▶ _DESCRIPTION OF THE TASK_:
Transcribe the listing from its top line through the line with "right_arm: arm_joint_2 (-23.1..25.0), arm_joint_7". Keep it exact, both ends included, and add nothing.

▶ _INFORMATION SHOWN_:

★ ★ ★ ★

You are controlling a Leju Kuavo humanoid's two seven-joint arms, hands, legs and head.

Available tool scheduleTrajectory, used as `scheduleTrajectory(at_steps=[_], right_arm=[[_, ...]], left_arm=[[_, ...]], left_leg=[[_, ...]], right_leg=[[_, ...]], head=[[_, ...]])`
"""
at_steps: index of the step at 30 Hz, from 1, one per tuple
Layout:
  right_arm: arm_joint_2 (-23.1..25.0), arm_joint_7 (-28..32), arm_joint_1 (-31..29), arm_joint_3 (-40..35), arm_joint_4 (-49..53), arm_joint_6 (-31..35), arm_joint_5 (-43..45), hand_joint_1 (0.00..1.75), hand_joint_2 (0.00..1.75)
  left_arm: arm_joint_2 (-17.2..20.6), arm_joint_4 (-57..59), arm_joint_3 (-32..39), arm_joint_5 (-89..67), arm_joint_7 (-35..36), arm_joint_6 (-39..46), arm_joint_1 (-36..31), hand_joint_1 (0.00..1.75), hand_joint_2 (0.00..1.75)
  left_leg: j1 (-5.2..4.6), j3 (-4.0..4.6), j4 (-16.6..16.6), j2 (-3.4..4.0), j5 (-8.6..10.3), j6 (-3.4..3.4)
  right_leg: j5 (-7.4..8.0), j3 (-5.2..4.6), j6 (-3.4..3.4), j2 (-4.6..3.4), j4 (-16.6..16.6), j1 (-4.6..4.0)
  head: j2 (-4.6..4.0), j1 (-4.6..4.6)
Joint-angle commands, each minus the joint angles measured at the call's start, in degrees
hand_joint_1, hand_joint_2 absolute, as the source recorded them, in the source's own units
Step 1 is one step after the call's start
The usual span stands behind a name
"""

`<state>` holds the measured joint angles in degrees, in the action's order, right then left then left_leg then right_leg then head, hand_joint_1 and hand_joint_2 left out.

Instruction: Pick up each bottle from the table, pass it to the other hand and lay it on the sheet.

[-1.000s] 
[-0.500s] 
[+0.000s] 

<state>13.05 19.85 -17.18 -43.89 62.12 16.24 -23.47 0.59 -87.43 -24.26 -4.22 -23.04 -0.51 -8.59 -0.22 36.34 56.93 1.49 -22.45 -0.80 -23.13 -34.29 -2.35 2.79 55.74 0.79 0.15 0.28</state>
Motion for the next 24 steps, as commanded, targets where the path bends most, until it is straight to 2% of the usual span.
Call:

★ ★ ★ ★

▶ _OUTPUT BELOW_:
You are controlling a Leju Kuavo humanoid's two seven-joint arms, hands, legs and head.

Available tool scheduleTrajectory, used as `scheduleTrajectory(at_steps=[_], right_arm=[[_, ...]], left_arm=[[_, ...]], left_leg=[[_, ...]], right_leg=[[_, ...]], head=[[_, ...]])`
"""
at_steps: index of the step at 30 Hz, from 1, one per tuple
Layout:
  right_arm: arm_joint_2 (-23.1..25.0), arm_joint_7 (-28..32), arm_joint_1 (-31..29), arm_joint_3 (-40..35), arm_joint_4 (-49..53), arm_joint_6 (-31..35), arm_joint_5 (-43..45), hand_joint_1 (0.00..1.75), hand_joint_2 (0.00..1.75)

The exercise is finished.